Joseph Cerrito took over the crime family after the death of Sciortino. Cerrito emigrated to the United States from Palermo, Sicily in the late 1920s and eventually settled in San Jose in the early 1940s. He owned three car dealerships in the San Jose area. Cerrito gained some popularity for avoiding being caught at the 1957 mob meeting in Apalachin, New York. In 1964, he was spotted meeting Bonanno crime family former underboss Frank Garofalo at a hotel in Palermo, Sicily. Many believe they were discussing the war within the Bonanno Family. Life Magazine listed Cerrito as the Mafia boss of San Jose in 1968. Angry over the accusation, he sued the company for libel. But the case was later thrown out of court. Cerrito died in 1978 from natural causes.

===Leadership under Marino===
A loyal caporegime named Angelo Marino was selected as the new boss over the San Jose rackets in 1978. Marino had close connections with San Francisco mayor Joseph Alioto (served 1968–1974), Marino was close with San Francisco crime family boss James Lanza and Los Angeles consigliere and FBI informant Frank Bompensiero. He owned and operated the California Cheese Company. His father, Salvatore, a longtime member of the Pittsburgh crime family, handed the company to Marino. His company controlled eighty-five percent of the cheese distribution in California and fifty percent west of the Mississippi River. Marino brought over many Sicilian immigrants to work in his cheese factory.

Marino was indicted in October 1977 with his son Salvatore for the murder of Peter Catelli. Peter Catelli had tried to get a job with Marino's company. When Marino refused him a position, Catelli tried to extort $100,000 from Marino. Angelo Marino ordered Catelli's father Orlando to kill him in a trailer on the north side of the California Cheese factory. Orlando refused, and Salvatore then killed Peter and shot Orlando in the head. Orlando survived and testified against the Marinos.

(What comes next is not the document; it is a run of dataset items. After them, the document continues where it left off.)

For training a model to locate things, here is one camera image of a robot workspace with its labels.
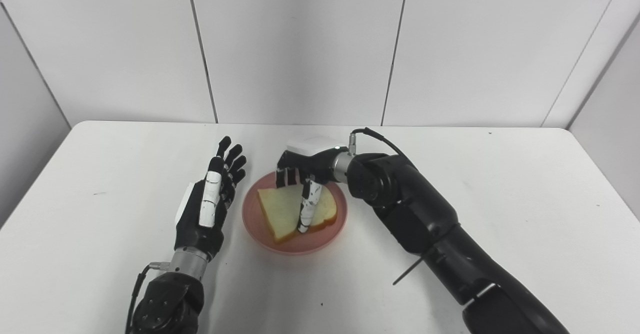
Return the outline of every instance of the bread slice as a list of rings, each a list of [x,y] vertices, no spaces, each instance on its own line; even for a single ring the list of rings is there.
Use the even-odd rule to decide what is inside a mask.
[[[258,189],[258,201],[262,213],[276,243],[293,238],[298,232],[302,185],[284,186],[279,189]],[[308,233],[318,231],[336,222],[338,207],[329,189],[322,187]]]

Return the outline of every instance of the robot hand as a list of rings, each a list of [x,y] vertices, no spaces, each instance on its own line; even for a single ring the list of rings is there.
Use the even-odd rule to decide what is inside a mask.
[[[303,185],[297,222],[300,233],[306,232],[311,225],[322,184],[337,181],[332,167],[340,153],[346,154],[347,148],[328,138],[292,139],[278,160],[276,187],[297,184],[296,176]]]
[[[355,154],[356,133],[391,146],[397,155]],[[398,243],[420,256],[461,305],[472,334],[569,334],[555,316],[518,280],[498,265],[471,239],[458,222],[455,209],[423,177],[398,147],[369,128],[349,137],[349,147],[313,138],[313,145],[292,140],[276,170],[277,186],[301,180],[313,185],[346,183],[353,197],[363,199]]]
[[[236,185],[245,177],[242,167],[247,158],[237,144],[224,159],[231,139],[221,140],[217,154],[211,159],[206,176],[194,184],[189,201],[176,225],[174,250],[192,247],[206,254],[211,261],[222,246],[222,225],[227,210],[236,197]]]
[[[224,159],[230,145],[231,139],[224,137],[209,163],[205,178],[194,184],[176,225],[171,263],[151,264],[166,272],[149,283],[131,320],[135,298],[150,266],[138,275],[126,320],[126,334],[197,332],[198,315],[204,305],[202,275],[220,251],[227,210],[234,201],[236,184],[245,177],[242,166],[247,159],[240,156],[242,146],[234,146]]]

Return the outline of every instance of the plate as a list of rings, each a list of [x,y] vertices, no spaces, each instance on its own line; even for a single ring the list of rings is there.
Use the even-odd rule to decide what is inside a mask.
[[[336,183],[326,186],[336,204],[336,220],[332,225],[314,233],[297,233],[293,239],[284,243],[275,243],[274,236],[269,230],[263,211],[258,200],[258,189],[275,188],[276,174],[271,172],[256,181],[247,192],[242,203],[242,222],[254,240],[260,245],[279,254],[305,255],[316,252],[329,245],[345,226],[347,218],[347,201],[343,191]]]

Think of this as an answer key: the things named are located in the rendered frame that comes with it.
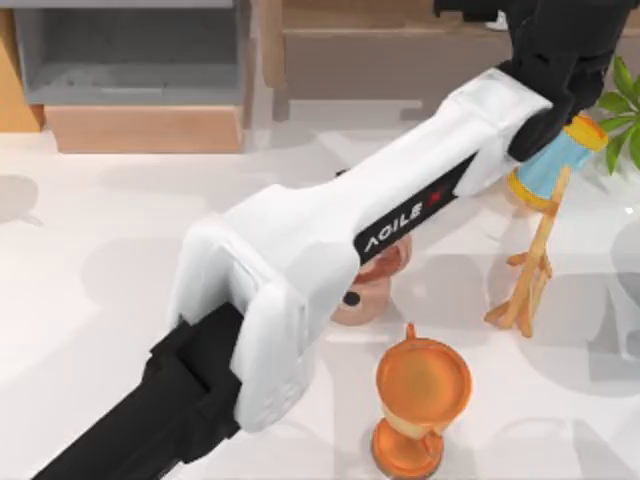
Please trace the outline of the wooden open shelf unit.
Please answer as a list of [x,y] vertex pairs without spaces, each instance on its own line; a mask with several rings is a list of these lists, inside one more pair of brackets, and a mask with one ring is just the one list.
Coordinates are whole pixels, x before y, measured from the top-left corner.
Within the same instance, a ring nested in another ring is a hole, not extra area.
[[418,100],[401,117],[419,119],[511,49],[505,32],[436,15],[435,0],[250,1],[276,121],[293,100]]

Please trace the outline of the blue cup with yellow bands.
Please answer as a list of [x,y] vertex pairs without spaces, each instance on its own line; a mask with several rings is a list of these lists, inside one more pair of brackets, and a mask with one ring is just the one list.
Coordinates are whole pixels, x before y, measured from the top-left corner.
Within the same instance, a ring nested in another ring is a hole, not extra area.
[[507,177],[511,192],[526,206],[544,211],[565,166],[579,171],[608,142],[607,133],[588,115],[579,114],[546,147]]

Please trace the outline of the green plant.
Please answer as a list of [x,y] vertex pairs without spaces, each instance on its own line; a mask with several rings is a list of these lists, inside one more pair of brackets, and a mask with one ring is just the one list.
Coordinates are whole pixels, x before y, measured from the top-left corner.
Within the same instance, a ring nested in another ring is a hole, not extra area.
[[614,89],[601,95],[597,107],[606,113],[599,125],[608,135],[605,161],[613,175],[627,147],[631,161],[640,171],[640,74],[633,76],[624,59],[615,55],[612,63]]

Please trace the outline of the pink round pot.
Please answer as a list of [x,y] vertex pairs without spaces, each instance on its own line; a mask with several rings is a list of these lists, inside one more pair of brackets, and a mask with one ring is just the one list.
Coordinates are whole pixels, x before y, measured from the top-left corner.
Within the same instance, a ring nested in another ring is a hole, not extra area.
[[412,255],[412,238],[406,235],[369,260],[359,271],[331,320],[359,326],[382,315],[391,298],[391,278],[402,271]]

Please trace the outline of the pale wooden drawer front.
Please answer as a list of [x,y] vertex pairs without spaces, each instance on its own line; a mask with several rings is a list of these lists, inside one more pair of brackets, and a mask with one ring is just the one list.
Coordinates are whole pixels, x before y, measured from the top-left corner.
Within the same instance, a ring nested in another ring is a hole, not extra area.
[[242,149],[245,108],[237,105],[47,105],[62,153],[201,154]]

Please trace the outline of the orange trophy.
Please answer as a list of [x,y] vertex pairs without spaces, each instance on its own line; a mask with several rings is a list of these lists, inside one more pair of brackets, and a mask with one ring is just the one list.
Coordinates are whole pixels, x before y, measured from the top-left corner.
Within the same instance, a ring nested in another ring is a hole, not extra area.
[[375,383],[383,412],[370,442],[376,466],[390,480],[427,480],[443,458],[443,431],[470,400],[467,363],[409,323],[405,338],[383,354]]

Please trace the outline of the wooden cupboard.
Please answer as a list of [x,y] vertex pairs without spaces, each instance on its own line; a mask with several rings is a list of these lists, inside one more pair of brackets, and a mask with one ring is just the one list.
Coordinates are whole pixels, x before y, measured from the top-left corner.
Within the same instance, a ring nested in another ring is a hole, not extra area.
[[0,8],[0,133],[36,133],[44,126],[42,105],[25,101],[13,11]]

Marino avoided trial for the next three years by claiming illness, but he continued to operate the crime family from a hospital. Joseph Piazza and Thomas Napolitano were also arrested for participating in the attack. On October 12, 1980 Angelo Marino was convicted of second-degree murder and attempted murder. His conviction was overturned on appeals and he was released. Angelo Marino died of a congestive heart failure due to diabetes in February 1983.

===Figlia as Boss===
Emmanuel J. Figlia was the boss over the remaining crime family. He was considered an underboss to Marino. In 1998 Salvatore Marino, son of the previously mentioned Angelo, was released from San Quentin Prison. The crime family took a large blow after the deaths of Frank Maestri and Vito Frank Adragna. Adragna died on April 7, 2008, he was 90. Figlia died of natural causes on September 25, 2009. Vito Frank Adragna, a former consigliere in the family, died a year prior.

===Current status===
Emmanuel Figlia was the last boss of the crime family. There has been an increase of Asian and Mexican gangs located where the former position of the Cerrito crime family was. The family is now believed to be defunct.

What was thought to be the last surviving member of the family, Donato "Danny" Ditri, died December 9, 2021. He was 89 years old.

==Historical leadership==
===Boss===
- 1940s–1959 — Onofrio Sciortino — died September 10, 1959
- 1959–1978 — Joseph Cerrito — died on September 8, 1978
- 1978–1983 — Angelo Marino — died February 1983
- 1983–2009 — Emmanuel J. Figlia — died September 25, 2009

===Underboss===
- 1959–1983 — Emmanuel J. Figlia — became boss

==Former members==
- Dominic "Dom" Anzalone — identified as a soldier in 1976. Born in 1903. Anzalone was initially a member of the Pittsburgh crime family, before moving to San Jose in 1960. In 1967, Anazalone had successfully won an appeal of deportation from the United States to Italy. According to the May 1978 Organized Crime Control Commission by California Attorney General, Evelle J. Younger, Anzalone was alleged to be active in bookmaking and illegal coin machine operations. He died in 1983.
- Vito Adragna — former soldier. Born in May 1917. Adragna was previously associated with the Pittsburgh crime family. In January 1970, Adragna was convicted of bookmaking, he was sentenced to 1 year of probation and fined $400, although Adragna was acquitted of fixing a horse race. He died in April 2008.